15 GENERAL PROVISIONS
a.Captions and Section Headings.
Captions and section headings are for convenience only, are not a part of this Agreement and may not be used in construing it.
b.Entire Agreement.
This Agreement, including any Service Order(s), certificate, schedule, exhibit or other document delivered pursuant to its terms, constitutes the entire agreement between the parties and supersedes any other agreement, whether oral or written, with respect to the subject matter hereof. There are no verbal agreements, representations, warranties, undertakings or agreements between the parties, and this Agreement may not be amended or modified in any respect, except by a written instrument signed by the parties to this Agreement. ANY WARRANTIES, TERMS, AND/OR CONDITIONS IN ANY PURCHASE AGREEMENTS, INVOICES, CREDIT APPLICATIONS, PURCHASE ORDERS, AND THE LIKE, OR ANY OTHER DOCUMENTS BETWEEN Bitties AND CUSTOMER THAT CONFLICT WITH THE TERMS AND CONDITIONS SET FORTH HEREIN ARE GOVERNED BY THE TERMS HEREIN. Bitties may at any time revise the terms of this Agreement by updating these terms and by providing notice to Customer of that change.
c.Force Majeure.
Neither party will be responsible nor in any way liable for any delays or failures in performance, except for payment of the Hosting Service Fee under this Agreement, arising out of or relating to a Force Majeure Event.
d.Governing Law.
This Agreement and all claims arising out of or related to this Agreement are governed by and construed in accordance with the laws of the State of Delaware without giving effect to any choice or conflict of law provision or rule that would cause the application of the laws of any jurisdiction other than the State of Delaware. The jurisdiction is exclusively to the courts within the State of Delaware.
e.Injunctive Relief.
The parties acknowledge that the Confidentiality provision of this Agreement is reasonable in scope and duration and are not unduly restrictive. Customer further acknowledge that a breach of any of confidentiality obligation of this Agreement will render irreparable harm to Bitties, and that a remedy at law for breach of the Agreement is inadequate, and that Bitties shall therefore be entitled to seek any and all equitable relief, including, but not limited to, temporary and permanent injunctive relief, without the necessity of posting a bond, and to any other remedy that may be available under any applicable law or agreement between the parties. Customer acknowledges and agrees that an award of damages to Bitties does not preclude a court from ordering injunctive relief. Both damages and injunctive relief shall be proper modes of relief and are not to be considered as alternative remedies.
15.6No Assignment.
Customer will not assign or otherwise transfer this Agreement or any of the Customer's rights and obligations under this Agreement, without the prior written consent of Bitties, which may be unreasonably withheld. Any assignment or transfer in violation of this Section will be void.
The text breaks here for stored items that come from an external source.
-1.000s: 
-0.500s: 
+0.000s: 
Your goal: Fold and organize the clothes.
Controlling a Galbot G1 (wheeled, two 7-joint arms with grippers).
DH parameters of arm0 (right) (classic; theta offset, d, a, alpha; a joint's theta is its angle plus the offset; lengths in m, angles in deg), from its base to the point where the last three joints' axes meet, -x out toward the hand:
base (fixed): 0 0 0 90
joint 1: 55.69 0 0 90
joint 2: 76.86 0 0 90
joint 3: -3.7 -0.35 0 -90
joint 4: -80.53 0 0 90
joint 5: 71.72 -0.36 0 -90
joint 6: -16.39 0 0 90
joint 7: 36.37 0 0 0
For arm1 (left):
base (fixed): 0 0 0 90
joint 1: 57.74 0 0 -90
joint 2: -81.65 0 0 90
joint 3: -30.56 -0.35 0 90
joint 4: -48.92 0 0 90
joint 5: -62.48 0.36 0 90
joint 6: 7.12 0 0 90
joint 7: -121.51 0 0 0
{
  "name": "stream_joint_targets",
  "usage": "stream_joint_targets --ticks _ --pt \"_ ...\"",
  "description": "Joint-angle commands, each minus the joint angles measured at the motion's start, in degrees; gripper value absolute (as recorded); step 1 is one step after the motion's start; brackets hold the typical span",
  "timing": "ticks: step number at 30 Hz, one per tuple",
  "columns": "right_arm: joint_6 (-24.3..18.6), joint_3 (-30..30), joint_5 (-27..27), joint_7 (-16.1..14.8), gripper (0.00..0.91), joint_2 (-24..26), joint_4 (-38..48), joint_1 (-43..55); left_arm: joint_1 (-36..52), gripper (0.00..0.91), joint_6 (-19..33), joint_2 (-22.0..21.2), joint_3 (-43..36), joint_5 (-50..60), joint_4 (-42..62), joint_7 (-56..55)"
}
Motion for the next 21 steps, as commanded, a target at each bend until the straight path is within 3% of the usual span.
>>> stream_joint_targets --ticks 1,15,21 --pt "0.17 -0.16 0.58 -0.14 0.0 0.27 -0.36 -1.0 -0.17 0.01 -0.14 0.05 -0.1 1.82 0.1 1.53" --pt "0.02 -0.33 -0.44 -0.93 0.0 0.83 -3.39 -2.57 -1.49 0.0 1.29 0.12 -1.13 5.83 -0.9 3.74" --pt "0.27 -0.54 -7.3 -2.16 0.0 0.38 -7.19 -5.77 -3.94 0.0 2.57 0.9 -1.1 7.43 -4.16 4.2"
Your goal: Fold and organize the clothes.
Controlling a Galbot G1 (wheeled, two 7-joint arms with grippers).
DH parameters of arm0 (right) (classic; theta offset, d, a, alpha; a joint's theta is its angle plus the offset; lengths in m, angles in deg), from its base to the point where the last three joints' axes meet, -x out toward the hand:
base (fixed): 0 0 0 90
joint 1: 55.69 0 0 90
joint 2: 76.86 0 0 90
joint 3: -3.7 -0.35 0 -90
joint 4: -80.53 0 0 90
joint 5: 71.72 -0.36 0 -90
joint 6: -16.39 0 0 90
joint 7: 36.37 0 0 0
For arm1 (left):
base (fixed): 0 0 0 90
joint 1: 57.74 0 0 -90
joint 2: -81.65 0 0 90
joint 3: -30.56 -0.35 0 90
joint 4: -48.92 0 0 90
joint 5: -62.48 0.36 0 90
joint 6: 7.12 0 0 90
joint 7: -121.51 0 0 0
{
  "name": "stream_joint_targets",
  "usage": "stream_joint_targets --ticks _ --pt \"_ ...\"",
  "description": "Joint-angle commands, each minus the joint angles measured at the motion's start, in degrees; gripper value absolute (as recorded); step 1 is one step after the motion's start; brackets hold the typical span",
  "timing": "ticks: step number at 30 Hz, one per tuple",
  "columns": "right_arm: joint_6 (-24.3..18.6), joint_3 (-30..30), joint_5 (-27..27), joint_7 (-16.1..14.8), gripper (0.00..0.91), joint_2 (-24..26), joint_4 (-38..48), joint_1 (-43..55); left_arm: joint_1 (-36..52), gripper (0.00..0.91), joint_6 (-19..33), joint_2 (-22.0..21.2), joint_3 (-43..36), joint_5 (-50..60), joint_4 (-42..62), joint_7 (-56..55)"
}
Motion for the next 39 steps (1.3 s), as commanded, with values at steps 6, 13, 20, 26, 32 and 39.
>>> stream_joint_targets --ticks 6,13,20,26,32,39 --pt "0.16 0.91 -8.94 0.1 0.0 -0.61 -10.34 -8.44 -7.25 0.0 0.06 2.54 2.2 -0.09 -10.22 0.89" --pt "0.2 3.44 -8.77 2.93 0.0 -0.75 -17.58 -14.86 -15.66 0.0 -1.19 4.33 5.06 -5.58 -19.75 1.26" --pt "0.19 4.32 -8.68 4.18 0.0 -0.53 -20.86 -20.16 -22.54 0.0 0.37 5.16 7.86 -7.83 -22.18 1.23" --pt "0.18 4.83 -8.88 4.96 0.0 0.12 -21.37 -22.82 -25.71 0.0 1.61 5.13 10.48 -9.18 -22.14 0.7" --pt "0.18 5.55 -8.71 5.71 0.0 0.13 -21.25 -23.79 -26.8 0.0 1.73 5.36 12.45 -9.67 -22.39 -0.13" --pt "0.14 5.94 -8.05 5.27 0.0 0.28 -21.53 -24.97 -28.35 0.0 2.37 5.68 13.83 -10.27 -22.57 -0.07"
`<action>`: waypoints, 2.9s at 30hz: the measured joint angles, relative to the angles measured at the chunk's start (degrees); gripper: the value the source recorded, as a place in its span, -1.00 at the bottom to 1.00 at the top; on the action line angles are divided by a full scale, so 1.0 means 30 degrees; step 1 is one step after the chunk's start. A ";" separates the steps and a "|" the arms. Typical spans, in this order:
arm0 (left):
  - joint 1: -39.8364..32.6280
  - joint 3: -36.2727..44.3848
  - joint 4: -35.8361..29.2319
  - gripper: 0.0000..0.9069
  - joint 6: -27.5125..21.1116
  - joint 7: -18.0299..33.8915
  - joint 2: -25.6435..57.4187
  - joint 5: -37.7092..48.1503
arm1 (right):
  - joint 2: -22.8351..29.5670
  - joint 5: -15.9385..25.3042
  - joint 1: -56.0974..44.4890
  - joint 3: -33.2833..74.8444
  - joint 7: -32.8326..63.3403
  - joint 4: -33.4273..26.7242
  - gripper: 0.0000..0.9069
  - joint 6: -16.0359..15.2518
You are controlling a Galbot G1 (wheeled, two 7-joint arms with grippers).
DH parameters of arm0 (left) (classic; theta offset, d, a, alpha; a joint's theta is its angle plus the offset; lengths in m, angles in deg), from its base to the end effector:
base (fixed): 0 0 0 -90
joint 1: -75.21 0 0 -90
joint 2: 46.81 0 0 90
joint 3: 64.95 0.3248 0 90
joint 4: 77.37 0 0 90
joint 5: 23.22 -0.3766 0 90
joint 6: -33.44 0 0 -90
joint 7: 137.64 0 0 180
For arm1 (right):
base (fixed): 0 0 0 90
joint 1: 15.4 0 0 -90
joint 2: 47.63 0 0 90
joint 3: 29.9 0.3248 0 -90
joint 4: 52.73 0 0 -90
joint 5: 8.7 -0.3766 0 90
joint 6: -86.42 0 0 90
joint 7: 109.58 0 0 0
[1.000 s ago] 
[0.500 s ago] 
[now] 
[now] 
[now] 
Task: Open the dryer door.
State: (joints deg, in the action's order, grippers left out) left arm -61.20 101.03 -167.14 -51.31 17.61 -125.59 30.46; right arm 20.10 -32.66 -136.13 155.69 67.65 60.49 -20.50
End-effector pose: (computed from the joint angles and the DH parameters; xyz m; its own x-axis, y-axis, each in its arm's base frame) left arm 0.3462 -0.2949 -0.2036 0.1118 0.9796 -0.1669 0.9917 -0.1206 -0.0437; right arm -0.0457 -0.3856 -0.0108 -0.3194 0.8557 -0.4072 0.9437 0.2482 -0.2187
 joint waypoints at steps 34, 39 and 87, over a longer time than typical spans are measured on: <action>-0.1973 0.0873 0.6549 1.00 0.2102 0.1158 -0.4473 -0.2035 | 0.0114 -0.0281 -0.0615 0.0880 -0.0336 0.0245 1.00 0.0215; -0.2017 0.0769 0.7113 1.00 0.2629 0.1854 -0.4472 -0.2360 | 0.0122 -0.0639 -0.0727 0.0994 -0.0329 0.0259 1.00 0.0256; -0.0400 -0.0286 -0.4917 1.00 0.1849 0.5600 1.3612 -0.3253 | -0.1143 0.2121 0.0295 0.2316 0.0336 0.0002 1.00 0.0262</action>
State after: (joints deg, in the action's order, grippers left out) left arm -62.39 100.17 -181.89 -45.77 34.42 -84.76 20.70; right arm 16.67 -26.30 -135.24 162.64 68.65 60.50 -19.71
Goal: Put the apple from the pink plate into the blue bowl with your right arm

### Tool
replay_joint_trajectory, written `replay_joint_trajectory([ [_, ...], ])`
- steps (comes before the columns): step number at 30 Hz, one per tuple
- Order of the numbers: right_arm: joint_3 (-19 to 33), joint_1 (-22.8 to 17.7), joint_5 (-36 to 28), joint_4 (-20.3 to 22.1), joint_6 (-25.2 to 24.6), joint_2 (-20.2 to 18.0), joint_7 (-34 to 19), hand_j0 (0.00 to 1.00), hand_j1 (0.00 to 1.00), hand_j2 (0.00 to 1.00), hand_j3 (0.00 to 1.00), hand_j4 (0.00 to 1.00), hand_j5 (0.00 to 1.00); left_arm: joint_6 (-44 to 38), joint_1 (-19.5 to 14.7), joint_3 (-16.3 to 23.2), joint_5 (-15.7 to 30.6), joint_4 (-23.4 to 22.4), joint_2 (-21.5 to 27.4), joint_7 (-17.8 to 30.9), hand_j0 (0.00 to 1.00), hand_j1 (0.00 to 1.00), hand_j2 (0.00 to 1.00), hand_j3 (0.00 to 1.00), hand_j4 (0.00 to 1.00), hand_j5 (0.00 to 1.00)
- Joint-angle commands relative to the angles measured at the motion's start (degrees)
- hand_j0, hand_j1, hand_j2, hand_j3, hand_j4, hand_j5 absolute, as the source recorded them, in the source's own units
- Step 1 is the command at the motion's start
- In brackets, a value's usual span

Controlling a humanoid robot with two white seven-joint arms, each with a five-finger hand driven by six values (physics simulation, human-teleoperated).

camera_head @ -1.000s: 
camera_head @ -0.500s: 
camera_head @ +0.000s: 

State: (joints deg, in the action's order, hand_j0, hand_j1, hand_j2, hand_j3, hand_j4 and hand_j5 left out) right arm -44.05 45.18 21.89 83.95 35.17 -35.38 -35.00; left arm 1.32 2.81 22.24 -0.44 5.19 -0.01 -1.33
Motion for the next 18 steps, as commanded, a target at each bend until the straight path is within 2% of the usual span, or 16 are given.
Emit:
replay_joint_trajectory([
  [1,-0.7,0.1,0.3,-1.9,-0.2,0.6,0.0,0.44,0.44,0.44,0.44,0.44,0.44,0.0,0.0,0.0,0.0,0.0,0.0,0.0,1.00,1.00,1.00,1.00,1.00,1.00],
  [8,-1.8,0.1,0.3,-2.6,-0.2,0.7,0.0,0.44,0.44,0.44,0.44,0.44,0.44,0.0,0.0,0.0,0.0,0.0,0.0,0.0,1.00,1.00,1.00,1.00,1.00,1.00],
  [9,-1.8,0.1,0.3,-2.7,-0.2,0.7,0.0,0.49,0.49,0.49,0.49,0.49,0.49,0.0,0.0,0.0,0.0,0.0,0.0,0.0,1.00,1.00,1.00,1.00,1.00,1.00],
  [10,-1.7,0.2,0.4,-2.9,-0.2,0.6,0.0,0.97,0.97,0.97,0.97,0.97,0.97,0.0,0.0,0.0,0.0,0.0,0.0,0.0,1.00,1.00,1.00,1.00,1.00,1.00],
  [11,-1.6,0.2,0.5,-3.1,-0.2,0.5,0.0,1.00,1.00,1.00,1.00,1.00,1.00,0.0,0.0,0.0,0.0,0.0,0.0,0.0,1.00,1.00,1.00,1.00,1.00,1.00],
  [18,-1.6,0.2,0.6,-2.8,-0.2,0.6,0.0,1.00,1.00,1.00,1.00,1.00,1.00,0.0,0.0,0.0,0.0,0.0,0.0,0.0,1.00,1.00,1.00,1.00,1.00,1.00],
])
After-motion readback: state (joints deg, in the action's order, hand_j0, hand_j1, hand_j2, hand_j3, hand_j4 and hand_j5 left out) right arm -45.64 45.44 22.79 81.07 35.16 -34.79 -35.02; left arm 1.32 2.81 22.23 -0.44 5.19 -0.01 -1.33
Bitties may assign this Agreement without the Customer's consent (i) in connection with a merger, acquisition or sale of all or substantially all of our assets, or (ii) to any affiliate or as part of a corporate reorganization; and effective upon such assignment, the assignee is deemed substituted for Bitties as a party to this Agreement and Bitties is fully released from all of its obligations and duties to perform under this Agreement. Subject to the foregoing, this Agreement will be binding upon, and inure to the benefit of the parties and their respective permitted successors and assigns. The Customer may not merge this Agreement with any other agreements with Bitties it may be party to.
g.Notice.
Notice is effective when received.All notices, requests, demands and other communications under this Agreement must be in writing and will be deemed duly given, unless otherwise expressly indicated to the contrary in this Agreement, (i) when personally delivered, (ii) upon receipt of a telephonic facsimile transmission with a confirmed telephonic transmission answer back, (iii) three (3) days after having been deposited in the United States mail, certified or registered, return receipt requested, postage prepaid, (iv) one (1) business day after having been dispatched by a nationally recognized overnight courier service, or (v) on the date transmitted if by email, addressed to the parties or their permitted assigns at such address or number as is given in writing by either party to the other.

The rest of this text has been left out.